Les foires aux santons et certains marchés de Noël offrent aux
visiteurs, chaque année, un choix de très beaux santons réalisés
par les santonniers de talent fidèles à la tradition mais aussi
à la création de nouveaux personnages.
1) Sainte Priscilla – Domitille – Cimetière Saint Sébastien –
Rome.
2) dont Arles (13) Musée Lapidaire Chrétien – Saint Maximin
(83) : basilique.
3) dont Arles : Cloître St Trophine XII° s. – Autun : Cathédrale
St Lazare XII° siècle – Chartres : ancien jubé de la cathédrale
XIII° s.
4) cette tradition orale dont on a les premières traces dès
1170, (cour d’Angleterre). En Allemagne, Italie, Espagne,
Pologne, a acquis sa spécificité provençale par son ton enjoué –
Saboly 1660
5) Paris : cathédrale Notre Dame – adoration des Mages XIV° s.
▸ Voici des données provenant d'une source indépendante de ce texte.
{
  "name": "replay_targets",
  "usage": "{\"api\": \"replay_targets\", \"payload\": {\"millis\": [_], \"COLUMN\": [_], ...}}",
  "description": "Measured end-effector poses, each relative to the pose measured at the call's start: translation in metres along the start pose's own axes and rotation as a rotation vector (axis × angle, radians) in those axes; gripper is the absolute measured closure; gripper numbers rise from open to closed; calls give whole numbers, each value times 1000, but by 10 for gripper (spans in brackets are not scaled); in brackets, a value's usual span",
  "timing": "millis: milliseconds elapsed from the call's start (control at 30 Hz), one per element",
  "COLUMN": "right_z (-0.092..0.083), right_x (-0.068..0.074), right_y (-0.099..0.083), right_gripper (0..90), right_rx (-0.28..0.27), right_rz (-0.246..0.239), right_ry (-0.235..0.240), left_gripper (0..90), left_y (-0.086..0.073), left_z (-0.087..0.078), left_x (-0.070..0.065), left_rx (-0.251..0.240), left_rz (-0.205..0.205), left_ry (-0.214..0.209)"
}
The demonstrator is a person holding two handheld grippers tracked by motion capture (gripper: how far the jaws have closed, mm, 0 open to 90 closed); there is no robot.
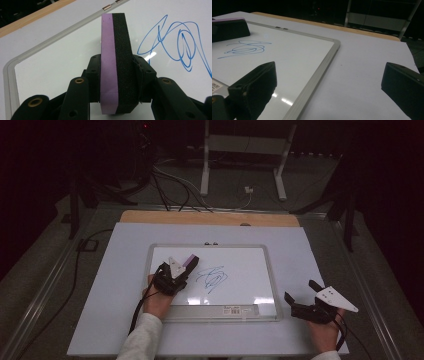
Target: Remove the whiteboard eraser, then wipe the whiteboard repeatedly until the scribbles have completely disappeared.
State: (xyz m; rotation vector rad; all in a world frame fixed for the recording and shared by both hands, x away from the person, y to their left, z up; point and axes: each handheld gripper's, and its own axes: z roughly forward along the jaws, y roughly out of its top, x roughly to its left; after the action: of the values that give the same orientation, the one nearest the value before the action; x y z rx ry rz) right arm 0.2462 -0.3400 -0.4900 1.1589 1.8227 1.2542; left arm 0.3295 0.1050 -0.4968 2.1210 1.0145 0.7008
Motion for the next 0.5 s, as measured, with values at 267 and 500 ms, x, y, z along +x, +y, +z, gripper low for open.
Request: {"api": "replay_targets", "payload": {"millis": [267,500], "right_z": [0,0], "right_x": [0,0], "right_y": [0,0], "right_gripper": [4,4], "right_rx": [2,4], "right_rz": [0,2], "right_ry": [1,3], "left_gripper": [624,522], "left_y": [0,1], "left_z": [0,-1], "left_x": [-6,-16], "left_rx": [7,7], "left_rz": [37,85], "left_ry": [6,-20]}}
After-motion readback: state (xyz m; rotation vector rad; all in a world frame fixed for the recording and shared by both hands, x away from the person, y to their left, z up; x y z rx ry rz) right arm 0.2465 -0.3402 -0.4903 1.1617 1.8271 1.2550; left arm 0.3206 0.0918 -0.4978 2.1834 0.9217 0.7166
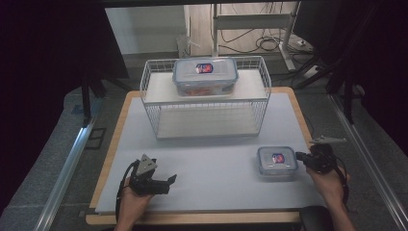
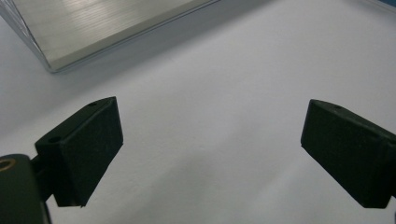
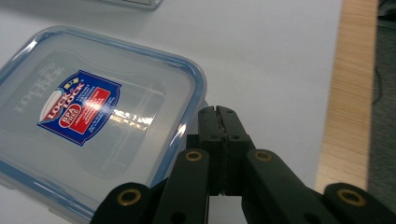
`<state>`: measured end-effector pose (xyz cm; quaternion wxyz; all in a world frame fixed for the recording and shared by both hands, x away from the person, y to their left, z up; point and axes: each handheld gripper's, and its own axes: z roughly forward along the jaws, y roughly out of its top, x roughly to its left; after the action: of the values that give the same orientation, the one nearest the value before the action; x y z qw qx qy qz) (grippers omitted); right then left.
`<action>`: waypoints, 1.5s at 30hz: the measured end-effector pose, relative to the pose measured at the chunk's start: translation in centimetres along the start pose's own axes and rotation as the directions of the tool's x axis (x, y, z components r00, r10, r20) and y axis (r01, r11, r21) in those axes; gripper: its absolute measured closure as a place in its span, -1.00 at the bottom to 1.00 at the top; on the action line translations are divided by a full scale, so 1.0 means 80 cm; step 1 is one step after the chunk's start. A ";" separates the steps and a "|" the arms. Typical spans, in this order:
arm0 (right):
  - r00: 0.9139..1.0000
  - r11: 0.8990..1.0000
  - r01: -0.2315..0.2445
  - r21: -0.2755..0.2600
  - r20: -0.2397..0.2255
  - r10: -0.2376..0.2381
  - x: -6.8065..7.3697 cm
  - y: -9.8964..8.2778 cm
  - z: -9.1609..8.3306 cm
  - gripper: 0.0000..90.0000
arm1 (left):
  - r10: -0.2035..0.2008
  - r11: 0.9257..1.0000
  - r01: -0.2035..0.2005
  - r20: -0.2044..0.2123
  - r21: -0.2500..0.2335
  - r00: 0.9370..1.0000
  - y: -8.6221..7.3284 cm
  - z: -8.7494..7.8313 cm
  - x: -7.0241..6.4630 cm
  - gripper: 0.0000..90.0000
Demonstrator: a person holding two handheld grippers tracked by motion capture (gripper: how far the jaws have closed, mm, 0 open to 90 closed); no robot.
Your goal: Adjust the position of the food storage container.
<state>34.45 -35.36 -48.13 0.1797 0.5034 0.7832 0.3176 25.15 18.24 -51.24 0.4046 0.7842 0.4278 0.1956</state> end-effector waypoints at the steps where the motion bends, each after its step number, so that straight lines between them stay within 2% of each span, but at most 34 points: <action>1: 1.000 1.000 -0.002 -0.001 -0.014 0.002 0.001 0.000 0.001 1.00 | 0.000 1.000 0.000 0.002 0.000 1.000 0.000 0.001 -0.001 -0.88; 11: 0.994 1.000 0.031 0.007 -0.102 -0.030 0.030 0.007 0.012 1.00 | 0.007 1.000 -0.007 0.011 0.009 1.000 0.001 0.004 -0.004 -0.88; 14: 0.990 0.999 0.039 0.016 -0.139 -0.036 0.045 0.010 0.016 1.00 | 0.005 1.000 -0.005 0.013 0.009 1.000 0.001 0.004 -0.004 -0.87; 23: 0.977 0.995 0.100 0.031 -0.192 -0.092 0.079 0.014 0.025 1.00 | 0.009 1.000 -0.009 0.019 0.016 1.000 0.001 0.007 -0.006 -0.87; 32: 0.958 0.987 0.155 0.029 -0.249 -0.143 0.110 0.017 0.033 1.00 | 0.013 1.000 -0.013 0.028 0.023 1.000 0.002 0.009 -0.008 -0.87; 45: 0.919 0.968 0.252 0.012 -0.317 -0.235 0.164 0.028 0.053 1.00 | 0.007 1.000 -0.008 0.040 0.028 0.999 0.002 0.012 -0.010 -0.87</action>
<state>32.91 -21.53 -49.23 0.0781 0.3500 0.8663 0.3478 25.44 17.10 -51.63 0.4011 0.7951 0.4197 0.1754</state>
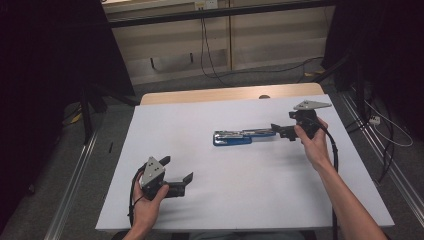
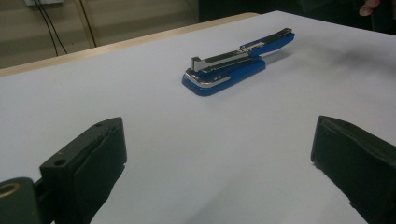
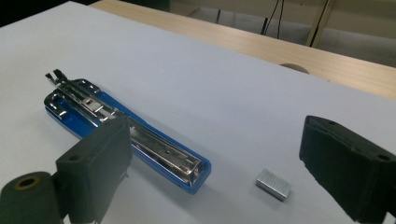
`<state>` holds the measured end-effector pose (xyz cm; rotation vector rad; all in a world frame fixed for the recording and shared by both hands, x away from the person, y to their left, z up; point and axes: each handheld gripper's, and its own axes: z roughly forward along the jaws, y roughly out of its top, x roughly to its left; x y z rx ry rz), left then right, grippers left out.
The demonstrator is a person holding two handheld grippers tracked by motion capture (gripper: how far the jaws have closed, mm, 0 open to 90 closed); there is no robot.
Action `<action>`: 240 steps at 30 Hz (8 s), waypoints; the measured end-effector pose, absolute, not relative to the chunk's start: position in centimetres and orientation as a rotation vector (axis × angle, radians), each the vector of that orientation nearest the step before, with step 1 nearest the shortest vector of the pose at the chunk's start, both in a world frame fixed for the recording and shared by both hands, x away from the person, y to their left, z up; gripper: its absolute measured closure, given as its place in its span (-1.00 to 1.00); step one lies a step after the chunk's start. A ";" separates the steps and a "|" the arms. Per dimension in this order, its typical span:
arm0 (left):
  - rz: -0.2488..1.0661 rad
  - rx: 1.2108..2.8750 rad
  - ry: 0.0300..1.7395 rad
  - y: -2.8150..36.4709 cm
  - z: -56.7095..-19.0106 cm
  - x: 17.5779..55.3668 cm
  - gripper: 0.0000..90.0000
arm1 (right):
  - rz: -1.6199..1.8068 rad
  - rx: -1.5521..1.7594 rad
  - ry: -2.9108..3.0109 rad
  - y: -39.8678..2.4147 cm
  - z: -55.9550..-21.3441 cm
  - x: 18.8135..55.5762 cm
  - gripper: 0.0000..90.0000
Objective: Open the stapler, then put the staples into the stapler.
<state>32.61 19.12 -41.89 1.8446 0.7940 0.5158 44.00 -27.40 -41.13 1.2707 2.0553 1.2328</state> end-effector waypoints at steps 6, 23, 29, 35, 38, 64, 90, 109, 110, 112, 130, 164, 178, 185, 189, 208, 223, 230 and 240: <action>0.498 1.840 0.809 18.9 -41.8 32.3 -0.92 | 1.244 1.266 2.084 -27.7 -41.3 44.6 -0.83; 0.493 1.848 0.820 19.1 -42.1 32.6 -0.92 | 1.200 1.271 2.156 -29.6 -40.2 46.9 -0.73; 0.500 1.854 0.808 18.6 -42.0 32.6 -0.92 | 1.168 1.273 2.183 -30.4 -40.8 47.2 -0.69; 0.502 1.853 0.802 18.2 -42.0 32.6 -0.92 | 1.128 1.275 2.203 -30.9 -41.0 47.6 -0.65; 0.489 1.860 0.780 17.9 -42.0 32.3 -0.92 | 1.085 1.248 2.225 -30.8 -40.5 47.9 -0.64; 0.495 1.855 0.776 18.2 -41.9 32.5 -0.92 | 0.772 1.098 2.567 -29.9 -41.9 51.2 0.00; 0.497 1.865 0.792 18.2 -42.1 32.7 -0.92 | 0.670 1.051 2.720 -29.4 -43.2 52.0 0.49; 0.483 1.860 0.799 18.4 -42.2 32.8 -0.92 | 0.659 1.061 2.754 -29.1 -43.2 52.1 0.75; 0.486 1.863 0.795 18.4 -42.1 32.8 -0.92 | 0.657 1.065 2.748 -29.0 -43.2 52.1 0.75; 0.486 1.863 0.794 18.4 -42.1 32.8 -0.92 | 0.661 1.075 2.743 -29.0 -43.2 52.1 0.76; 0.479 1.855 0.814 18.7 -42.2 32.9 -0.92 | 0.700 1.084 2.704 -29.3 -43.0 51.8 0.76; 0.494 1.818 0.851 19.6 -42.0 33.3 -0.92 | 0.885 1.002 2.564 -28.4 -40.2 50.3 0.76; 0.490 1.824 0.839 19.3 -42.0 33.1 -0.92 | 0.972 0.931 2.532 -27.2 -38.8 49.8 0.76; 0.480 1.825 0.837 19.1 -42.0 33.1 -0.92 | 1.010 0.883 2.532 -26.3 -38.0 49.3 0.76; 0.475 1.822 0.843 19.1 -42.0 33.1 -0.92 | 1.029 0.865 2.532 -26.1 -37.8 49.2 0.76; 0.485 1.788 0.889 19.9 -42.1 33.4 -0.90 | 1.098 0.793 2.560 -23.7 -37.9 49.1 0.76; 0.511 1.770 0.891 20.0 -41.9 33.3 -0.93 | 1.144 0.735 2.575 -21.9 -37.7 49.3 0.76; 0.512 1.780 0.889 20.0 -41.9 33.3 -0.93 | 1.152 0.697 2.596 -20.4 -37.7 49.6 0.76; 0.497 1.798 0.886 20.0 -42.0 33.3 -0.93 | 1.178 0.667 2.612 -18.7 -37.7 50.0 0.76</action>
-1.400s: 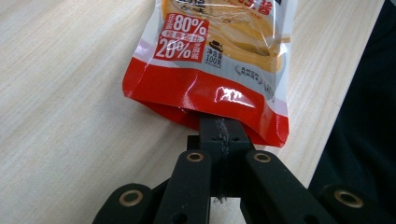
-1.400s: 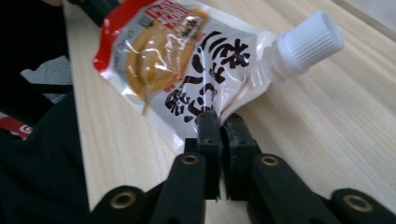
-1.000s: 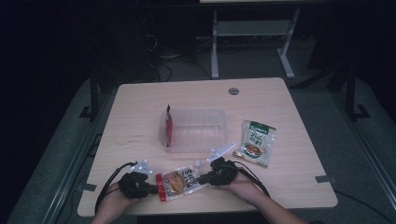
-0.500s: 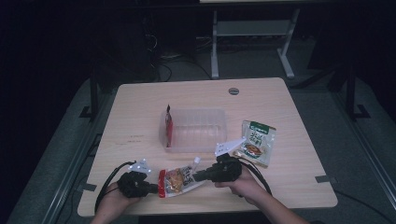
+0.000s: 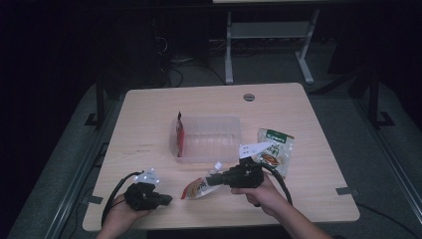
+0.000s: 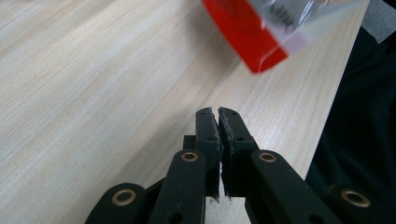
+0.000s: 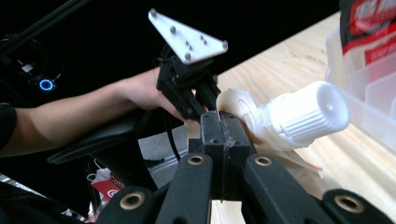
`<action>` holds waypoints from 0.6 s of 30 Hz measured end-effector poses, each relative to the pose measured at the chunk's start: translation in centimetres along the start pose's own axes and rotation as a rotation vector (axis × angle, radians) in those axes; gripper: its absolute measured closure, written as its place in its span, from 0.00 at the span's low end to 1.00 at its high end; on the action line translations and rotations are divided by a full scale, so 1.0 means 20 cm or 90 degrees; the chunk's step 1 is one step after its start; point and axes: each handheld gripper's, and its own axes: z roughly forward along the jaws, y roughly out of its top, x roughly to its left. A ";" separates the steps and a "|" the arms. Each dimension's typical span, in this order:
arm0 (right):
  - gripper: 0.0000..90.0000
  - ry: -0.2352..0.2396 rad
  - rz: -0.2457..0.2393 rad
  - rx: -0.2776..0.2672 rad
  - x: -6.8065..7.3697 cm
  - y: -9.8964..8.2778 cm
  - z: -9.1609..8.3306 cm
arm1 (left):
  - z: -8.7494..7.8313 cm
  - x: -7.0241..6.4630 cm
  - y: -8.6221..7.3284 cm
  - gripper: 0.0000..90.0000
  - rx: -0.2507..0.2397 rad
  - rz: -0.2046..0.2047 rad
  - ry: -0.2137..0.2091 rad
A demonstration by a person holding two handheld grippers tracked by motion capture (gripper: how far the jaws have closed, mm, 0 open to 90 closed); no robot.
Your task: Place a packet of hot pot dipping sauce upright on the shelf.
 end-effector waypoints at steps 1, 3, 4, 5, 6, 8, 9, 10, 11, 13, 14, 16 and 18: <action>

– Chambéry : (Savoie) cathédrale – bois sculpté.
6) à Greccio, une Nativité sur métal (Sanctuaire Franciscain de
la crèche) – Châlons-sur-Marne : Musée municipal – adoration des
Rois Mages –sculpture en marbre fin.
7) Chaource (Aube) : église 1540 environ – Nogent-le-Ratrou
(Eure et Loir) : église Notre-Dame, 2nde moitié XVI° s. : crèche
en terre cuite polychromée.
8) Saint Maximin : crèche en bois sculpté et doré, fin XVII°.
9) Marseille (13) : Musée du Vieux Marseille – verre filé de
Nevers.
10) Musée du Vieux-Marseille , de Château-Gambert : créches en
liége de Garouste.
11) Musée du Vieux-Marseille : Adoration des Rois Mages – dite
aussi « Turquerie ».
12) Dauphin ( Alpes de Haute Provence) : Eglise – figurines en
carton pâte habillés.
13) Paris : Musée de Cluny. Monaco : musée national des
automates.
14) Santon : santoun en provençal : petit saint, à ne pas
confondre avec les « santibelli » italiens représentant les
saints et le clergé.
15) Avignon (84) : Notre-Dame-des-Dons – crèche réalisée par les
Carmélites – figurines en cire habillées – personnages du peuple
en costumes traditionnels provençaux.